**DATA LISTING**

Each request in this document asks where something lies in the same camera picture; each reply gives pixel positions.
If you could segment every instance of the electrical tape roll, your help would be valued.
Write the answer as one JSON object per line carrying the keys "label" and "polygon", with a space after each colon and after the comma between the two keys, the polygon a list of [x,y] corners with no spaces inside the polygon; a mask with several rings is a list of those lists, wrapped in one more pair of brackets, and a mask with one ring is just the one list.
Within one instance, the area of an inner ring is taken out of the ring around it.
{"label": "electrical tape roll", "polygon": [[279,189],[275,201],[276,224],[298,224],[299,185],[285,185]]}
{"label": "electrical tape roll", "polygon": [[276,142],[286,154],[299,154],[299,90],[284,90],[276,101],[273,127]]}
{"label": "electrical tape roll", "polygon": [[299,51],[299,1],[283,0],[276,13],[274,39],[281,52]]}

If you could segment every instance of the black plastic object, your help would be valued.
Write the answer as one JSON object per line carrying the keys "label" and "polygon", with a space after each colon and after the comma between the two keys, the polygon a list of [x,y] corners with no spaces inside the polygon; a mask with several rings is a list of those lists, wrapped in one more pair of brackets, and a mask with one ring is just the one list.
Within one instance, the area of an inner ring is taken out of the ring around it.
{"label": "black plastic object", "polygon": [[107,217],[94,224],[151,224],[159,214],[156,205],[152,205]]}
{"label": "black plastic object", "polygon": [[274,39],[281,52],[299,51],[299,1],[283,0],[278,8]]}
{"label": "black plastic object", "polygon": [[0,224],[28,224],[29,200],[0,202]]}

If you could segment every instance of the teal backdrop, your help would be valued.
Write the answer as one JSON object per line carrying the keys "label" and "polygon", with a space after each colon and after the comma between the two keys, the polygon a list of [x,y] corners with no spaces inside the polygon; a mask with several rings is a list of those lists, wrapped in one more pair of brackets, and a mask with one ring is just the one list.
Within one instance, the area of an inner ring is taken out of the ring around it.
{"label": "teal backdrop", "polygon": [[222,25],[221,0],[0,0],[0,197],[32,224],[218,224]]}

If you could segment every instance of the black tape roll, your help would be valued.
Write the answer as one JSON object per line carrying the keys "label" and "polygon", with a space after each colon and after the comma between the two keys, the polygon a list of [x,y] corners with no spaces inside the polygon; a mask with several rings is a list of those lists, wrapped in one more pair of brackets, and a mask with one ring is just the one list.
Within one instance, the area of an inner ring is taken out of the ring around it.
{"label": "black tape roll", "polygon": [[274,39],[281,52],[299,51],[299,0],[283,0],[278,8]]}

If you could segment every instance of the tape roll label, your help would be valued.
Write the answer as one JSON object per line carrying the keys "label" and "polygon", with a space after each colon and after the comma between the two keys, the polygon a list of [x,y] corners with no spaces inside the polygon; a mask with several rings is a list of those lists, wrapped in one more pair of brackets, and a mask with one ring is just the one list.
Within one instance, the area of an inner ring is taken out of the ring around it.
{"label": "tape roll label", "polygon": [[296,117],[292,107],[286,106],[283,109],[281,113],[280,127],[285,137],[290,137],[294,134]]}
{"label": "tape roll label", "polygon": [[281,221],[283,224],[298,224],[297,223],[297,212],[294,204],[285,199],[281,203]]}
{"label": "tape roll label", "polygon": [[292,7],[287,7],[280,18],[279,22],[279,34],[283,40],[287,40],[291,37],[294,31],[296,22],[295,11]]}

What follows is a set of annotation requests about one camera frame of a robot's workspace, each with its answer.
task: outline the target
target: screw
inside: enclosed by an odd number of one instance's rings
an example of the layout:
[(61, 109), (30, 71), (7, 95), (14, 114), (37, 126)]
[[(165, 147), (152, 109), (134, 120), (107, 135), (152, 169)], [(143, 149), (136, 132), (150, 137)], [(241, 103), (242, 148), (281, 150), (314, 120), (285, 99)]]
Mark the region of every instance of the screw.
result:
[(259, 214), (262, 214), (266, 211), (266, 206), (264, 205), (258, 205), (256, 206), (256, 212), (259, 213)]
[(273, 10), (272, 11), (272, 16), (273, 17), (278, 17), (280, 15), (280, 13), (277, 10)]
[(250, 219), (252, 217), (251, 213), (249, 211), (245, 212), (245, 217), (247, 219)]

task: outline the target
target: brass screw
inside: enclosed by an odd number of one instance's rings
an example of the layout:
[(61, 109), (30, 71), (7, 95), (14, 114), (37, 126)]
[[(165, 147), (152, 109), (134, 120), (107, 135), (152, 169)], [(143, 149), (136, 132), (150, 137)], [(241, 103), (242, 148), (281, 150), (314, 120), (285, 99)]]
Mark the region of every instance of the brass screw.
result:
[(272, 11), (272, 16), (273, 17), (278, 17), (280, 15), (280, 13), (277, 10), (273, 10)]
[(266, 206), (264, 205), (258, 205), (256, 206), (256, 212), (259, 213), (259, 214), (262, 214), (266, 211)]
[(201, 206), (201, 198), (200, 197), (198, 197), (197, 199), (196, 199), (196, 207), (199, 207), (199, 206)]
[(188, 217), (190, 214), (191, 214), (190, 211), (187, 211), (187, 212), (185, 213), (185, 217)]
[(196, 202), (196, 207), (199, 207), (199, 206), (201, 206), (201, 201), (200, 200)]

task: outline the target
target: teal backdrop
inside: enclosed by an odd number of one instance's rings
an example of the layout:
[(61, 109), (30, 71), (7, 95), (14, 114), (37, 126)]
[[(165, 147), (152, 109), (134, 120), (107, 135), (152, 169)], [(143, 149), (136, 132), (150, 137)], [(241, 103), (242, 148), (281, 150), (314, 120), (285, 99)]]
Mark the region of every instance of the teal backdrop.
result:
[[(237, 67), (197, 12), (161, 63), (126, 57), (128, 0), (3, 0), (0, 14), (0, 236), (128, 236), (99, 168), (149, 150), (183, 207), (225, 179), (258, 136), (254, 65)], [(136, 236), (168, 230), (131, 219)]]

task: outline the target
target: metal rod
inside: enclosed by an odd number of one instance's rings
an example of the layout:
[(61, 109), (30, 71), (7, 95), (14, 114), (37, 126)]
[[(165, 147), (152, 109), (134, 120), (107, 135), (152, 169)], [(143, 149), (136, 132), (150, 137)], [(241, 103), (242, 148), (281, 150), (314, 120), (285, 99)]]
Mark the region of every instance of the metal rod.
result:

**TASK DETAILS**
Please repeat the listing word for word.

**EXERCISE RESULT**
Each request in this document asks where something lies in the same camera picture; each reply gives pixel positions.
If you could segment every instance of the electrical tape roll, your help would be valued.
Write the answer as one JSON object per line carrying the keys "label" and "polygon", with a space after each colon and after the comma between the two keys, the polygon a list of [x,y] corners with no spaces inside the polygon; a mask with several rings is a list of those lists, wrapped in one more pair of brackets, and a mask with one ring is just the one list.
Within one instance, the area of an inner ring is taken out of the ring around it.
{"label": "electrical tape roll", "polygon": [[279,189],[275,201],[276,224],[298,224],[299,185],[285,185]]}
{"label": "electrical tape roll", "polygon": [[276,142],[286,154],[299,154],[299,90],[284,90],[276,101],[273,127]]}
{"label": "electrical tape roll", "polygon": [[299,51],[299,1],[283,0],[276,13],[274,39],[281,52]]}

If you could segment every instance of the black plastic object, your help would be valued.
Write the answer as one JSON object per line carrying the keys "label" and "polygon", with a space after each colon and after the comma between the two keys, the polygon a list of [x,y] corners with no spaces inside the polygon; a mask with several rings is a list of those lists, wrapped in one more pair of brackets, and a mask with one ring is just the one list.
Within one instance, the area of an inner ring is taken out of the ring around it.
{"label": "black plastic object", "polygon": [[107,217],[94,224],[151,224],[159,214],[156,205],[152,205]]}
{"label": "black plastic object", "polygon": [[274,39],[281,52],[299,51],[299,1],[283,0],[278,8]]}
{"label": "black plastic object", "polygon": [[0,224],[28,224],[29,200],[0,202]]}

If you could segment every instance of the teal backdrop, your help would be valued.
Write the answer as one JSON object per line carrying the keys "label" and "polygon", with a space after each colon and after the comma between the two keys, the polygon a list of [x,y] corners with no spaces inside the polygon; a mask with several rings is a list of those lists, wrapped in one more pair of brackets, and a mask with one ring is just the one list.
Within one instance, the area of an inner ring is taken out of the ring around it.
{"label": "teal backdrop", "polygon": [[222,25],[221,0],[0,0],[0,197],[32,224],[218,224]]}

If you could segment every instance of the black tape roll, your help would be valued.
Write the answer as one JSON object per line carrying the keys "label" and "polygon", with a space after each colon and after the comma between the two keys, the polygon a list of [x,y] corners with no spaces inside the polygon; a mask with several rings is a list of those lists, wrapped in one more pair of brackets, and a mask with one ring is just the one list.
Within one instance, the area of an inner ring is taken out of the ring around it.
{"label": "black tape roll", "polygon": [[274,39],[281,52],[299,51],[299,0],[283,0],[278,8]]}

If you could segment every instance of the tape roll label, your help would be valued.
Write the answer as one JSON object per line carrying the keys "label" and "polygon", with a space after each colon and after the comma between the two keys, the polygon a list of [x,y] corners with no spaces inside the polygon; a mask with several rings is a list of those lists, wrapped in one more pair of brackets, and a mask with one ring is just the one list.
Within one instance, the area of an inner ring is taken out of the ring around it.
{"label": "tape roll label", "polygon": [[296,117],[292,107],[286,106],[283,109],[281,113],[280,127],[285,137],[290,137],[294,134]]}
{"label": "tape roll label", "polygon": [[281,221],[283,224],[298,224],[297,223],[297,212],[294,204],[285,199],[281,203]]}
{"label": "tape roll label", "polygon": [[292,7],[287,7],[280,18],[279,22],[279,34],[283,40],[287,40],[291,37],[294,31],[296,22],[295,11]]}

What follows is a set of annotation requests about one camera frame of a robot's workspace, each with its answer.
task: outline the target
target: screw
inside: enclosed by an odd number of one instance's rings
an example of the layout:
[(61, 109), (30, 71), (7, 95), (14, 114), (37, 126)]
[[(165, 147), (152, 109), (134, 120), (107, 135), (152, 169)], [(143, 149), (136, 132), (150, 137)], [(241, 103), (242, 148), (281, 150), (314, 120), (285, 99)]]
Mark the region of every instance of the screw.
result:
[(259, 214), (262, 214), (266, 211), (266, 206), (264, 205), (258, 205), (256, 206), (256, 212), (259, 213)]
[(273, 10), (272, 11), (272, 16), (273, 17), (278, 17), (280, 15), (280, 13), (277, 10)]
[(250, 219), (252, 217), (251, 213), (249, 211), (245, 212), (245, 217), (247, 219)]

task: outline the target
target: brass screw
inside: enclosed by an odd number of one instance's rings
an example of the layout:
[(61, 109), (30, 71), (7, 95), (14, 114), (37, 126)]
[[(165, 147), (152, 109), (134, 120), (107, 135), (152, 169)], [(143, 149), (136, 132), (150, 137)], [(241, 103), (242, 148), (281, 150), (314, 120), (285, 99)]]
Mark the region of every instance of the brass screw.
result:
[(272, 11), (272, 16), (273, 17), (278, 17), (280, 15), (280, 13), (277, 10), (273, 10)]
[(266, 206), (264, 205), (258, 205), (256, 206), (256, 212), (259, 213), (259, 214), (262, 214), (266, 211)]
[(201, 206), (201, 198), (200, 197), (198, 197), (197, 199), (196, 199), (196, 207), (199, 207), (199, 206)]
[(188, 217), (190, 214), (191, 214), (190, 211), (187, 211), (187, 212), (185, 213), (185, 217)]
[(196, 202), (196, 207), (199, 207), (199, 206), (201, 206), (201, 201), (200, 200)]

task: outline the target
target: teal backdrop
inside: enclosed by an odd number of one instance's rings
an example of the layout:
[(61, 109), (30, 71), (7, 95), (14, 114), (37, 126)]
[[(165, 147), (152, 109), (134, 120), (107, 135), (152, 169)], [(143, 149), (136, 132), (150, 137)], [(241, 103), (242, 148), (281, 150), (314, 120), (285, 99)]]
Mark the region of every instance of the teal backdrop.
result:
[[(237, 67), (197, 12), (161, 63), (126, 57), (128, 0), (3, 0), (0, 14), (0, 236), (128, 236), (99, 168), (149, 150), (183, 207), (225, 179), (258, 136), (254, 65)], [(136, 236), (168, 230), (131, 219)]]

task: outline the target
target: metal rod
inside: enclosed by an odd number of one instance's rings
an example of the layout:
[(61, 109), (30, 71), (7, 95), (14, 114), (37, 126)]
[[(165, 147), (152, 109), (134, 120), (107, 135), (152, 169)], [(143, 149), (136, 132), (150, 137)], [(241, 103), (242, 148), (281, 150), (314, 120), (285, 99)]]
Mark the region of every instance of the metal rod.
result:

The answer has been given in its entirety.